In the slow banter of bargaining, Munroe inquired about empty houses, about owners looking to rent; a line of seeking that netted her questions and references to cousins or uncles or friends, but nothing solid, so she returned to the car with her items and they
continued on again and then stopped again, vendor to vendor, while bush meat and dried fish and more fruit made its way into the car.
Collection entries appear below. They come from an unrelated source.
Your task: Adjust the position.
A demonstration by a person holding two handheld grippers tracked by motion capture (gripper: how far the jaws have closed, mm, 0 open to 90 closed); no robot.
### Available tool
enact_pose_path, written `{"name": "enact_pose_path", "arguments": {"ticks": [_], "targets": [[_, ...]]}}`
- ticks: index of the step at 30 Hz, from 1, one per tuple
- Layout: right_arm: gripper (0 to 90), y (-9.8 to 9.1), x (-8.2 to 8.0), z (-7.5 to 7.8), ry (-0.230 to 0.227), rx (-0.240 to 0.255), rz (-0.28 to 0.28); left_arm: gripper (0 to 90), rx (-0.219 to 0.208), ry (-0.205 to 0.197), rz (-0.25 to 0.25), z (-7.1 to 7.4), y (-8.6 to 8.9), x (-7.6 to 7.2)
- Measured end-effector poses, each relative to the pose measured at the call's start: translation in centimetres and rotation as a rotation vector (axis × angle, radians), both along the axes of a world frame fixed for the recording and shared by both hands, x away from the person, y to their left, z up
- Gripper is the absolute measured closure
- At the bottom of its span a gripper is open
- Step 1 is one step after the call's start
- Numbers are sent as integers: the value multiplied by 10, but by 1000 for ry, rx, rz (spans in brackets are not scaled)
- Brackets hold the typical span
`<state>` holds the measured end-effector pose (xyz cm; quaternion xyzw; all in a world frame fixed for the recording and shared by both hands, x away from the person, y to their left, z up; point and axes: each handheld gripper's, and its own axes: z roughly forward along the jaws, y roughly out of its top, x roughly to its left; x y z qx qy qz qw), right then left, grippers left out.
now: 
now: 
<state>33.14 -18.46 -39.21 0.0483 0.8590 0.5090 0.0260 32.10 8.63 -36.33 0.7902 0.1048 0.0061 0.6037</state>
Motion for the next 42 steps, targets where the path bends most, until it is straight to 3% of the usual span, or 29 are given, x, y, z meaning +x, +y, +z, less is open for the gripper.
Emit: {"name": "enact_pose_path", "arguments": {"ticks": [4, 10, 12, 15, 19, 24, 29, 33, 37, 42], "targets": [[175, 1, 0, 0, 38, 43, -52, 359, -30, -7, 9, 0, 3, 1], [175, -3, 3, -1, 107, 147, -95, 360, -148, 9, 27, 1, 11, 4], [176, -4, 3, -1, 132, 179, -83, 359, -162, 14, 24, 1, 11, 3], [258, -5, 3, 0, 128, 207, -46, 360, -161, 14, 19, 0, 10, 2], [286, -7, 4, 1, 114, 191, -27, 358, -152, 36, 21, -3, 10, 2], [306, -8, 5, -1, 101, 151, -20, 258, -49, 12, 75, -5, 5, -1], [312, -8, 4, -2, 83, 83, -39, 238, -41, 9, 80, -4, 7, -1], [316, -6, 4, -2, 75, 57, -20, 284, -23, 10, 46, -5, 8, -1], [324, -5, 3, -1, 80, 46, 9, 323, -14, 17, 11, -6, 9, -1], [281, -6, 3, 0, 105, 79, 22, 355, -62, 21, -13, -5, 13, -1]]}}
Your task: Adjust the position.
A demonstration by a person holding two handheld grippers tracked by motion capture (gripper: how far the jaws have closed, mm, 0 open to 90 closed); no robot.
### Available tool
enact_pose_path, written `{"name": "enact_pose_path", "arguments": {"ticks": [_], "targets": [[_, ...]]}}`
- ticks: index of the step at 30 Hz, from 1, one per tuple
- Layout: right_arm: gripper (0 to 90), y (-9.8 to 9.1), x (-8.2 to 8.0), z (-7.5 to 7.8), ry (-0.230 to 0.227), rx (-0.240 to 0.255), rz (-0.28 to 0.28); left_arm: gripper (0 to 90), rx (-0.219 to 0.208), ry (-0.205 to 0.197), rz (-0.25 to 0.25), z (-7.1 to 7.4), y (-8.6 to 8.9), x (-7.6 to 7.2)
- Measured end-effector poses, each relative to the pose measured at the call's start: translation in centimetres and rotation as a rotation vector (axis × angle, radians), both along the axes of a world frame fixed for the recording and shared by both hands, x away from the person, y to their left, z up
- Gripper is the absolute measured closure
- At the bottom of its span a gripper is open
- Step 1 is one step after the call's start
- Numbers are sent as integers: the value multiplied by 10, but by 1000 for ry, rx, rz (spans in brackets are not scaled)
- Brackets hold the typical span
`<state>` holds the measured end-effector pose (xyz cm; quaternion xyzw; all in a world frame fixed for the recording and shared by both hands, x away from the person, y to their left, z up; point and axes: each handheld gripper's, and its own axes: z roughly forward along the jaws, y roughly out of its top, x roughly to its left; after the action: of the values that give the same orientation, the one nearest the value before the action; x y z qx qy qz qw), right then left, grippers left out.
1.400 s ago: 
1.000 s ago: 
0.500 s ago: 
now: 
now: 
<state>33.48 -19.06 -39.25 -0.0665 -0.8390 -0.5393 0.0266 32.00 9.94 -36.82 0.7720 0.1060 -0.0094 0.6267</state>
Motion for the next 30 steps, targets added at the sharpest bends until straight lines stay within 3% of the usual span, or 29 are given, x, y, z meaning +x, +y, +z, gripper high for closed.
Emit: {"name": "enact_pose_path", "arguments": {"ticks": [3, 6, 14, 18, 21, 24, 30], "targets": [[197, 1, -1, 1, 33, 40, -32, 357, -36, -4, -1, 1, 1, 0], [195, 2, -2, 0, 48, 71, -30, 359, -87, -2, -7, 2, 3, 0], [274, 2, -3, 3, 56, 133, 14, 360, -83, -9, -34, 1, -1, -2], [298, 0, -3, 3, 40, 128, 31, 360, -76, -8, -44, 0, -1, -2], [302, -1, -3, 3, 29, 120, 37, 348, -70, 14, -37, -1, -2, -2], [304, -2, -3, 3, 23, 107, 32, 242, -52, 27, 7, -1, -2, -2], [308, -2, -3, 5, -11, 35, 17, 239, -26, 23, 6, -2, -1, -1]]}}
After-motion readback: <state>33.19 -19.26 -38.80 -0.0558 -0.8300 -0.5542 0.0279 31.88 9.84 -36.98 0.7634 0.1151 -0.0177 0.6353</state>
The tedium drew long into the afternoon, and the evening invitation that would bring her closer to the men responsible for Sami’s murder and her own beating called Munroe back to the city. Without finding what she was after, she’d be forced to repeat this trip tomorrow, which was a problem insofar as Amber and Natan’s arrival was concerned.

Munroe spotted another rack of drying meat ahead and asked the driver to pull over yet again. The vendor was a gray-haired man with leathery skin, knobby knees, and a red-and-orange cloth wrapped around his waist. With him was a young boy, perhaps nine or ten years old.

The alcohol on the old man’s breath was strong and his eyes were cloudy, but in response to her question about houses, he stood and leaned against a rough-hewn walking stick, its top-knob polished by what had to be several decades of use.

In beautifully articulated English he said, “My son has a house to let.”

She doubted that he’d accurately pegged the definition of “has,” but as he offered to show the way, she offered the front seat of the car, and they left the boy behind with the rack of bush meat.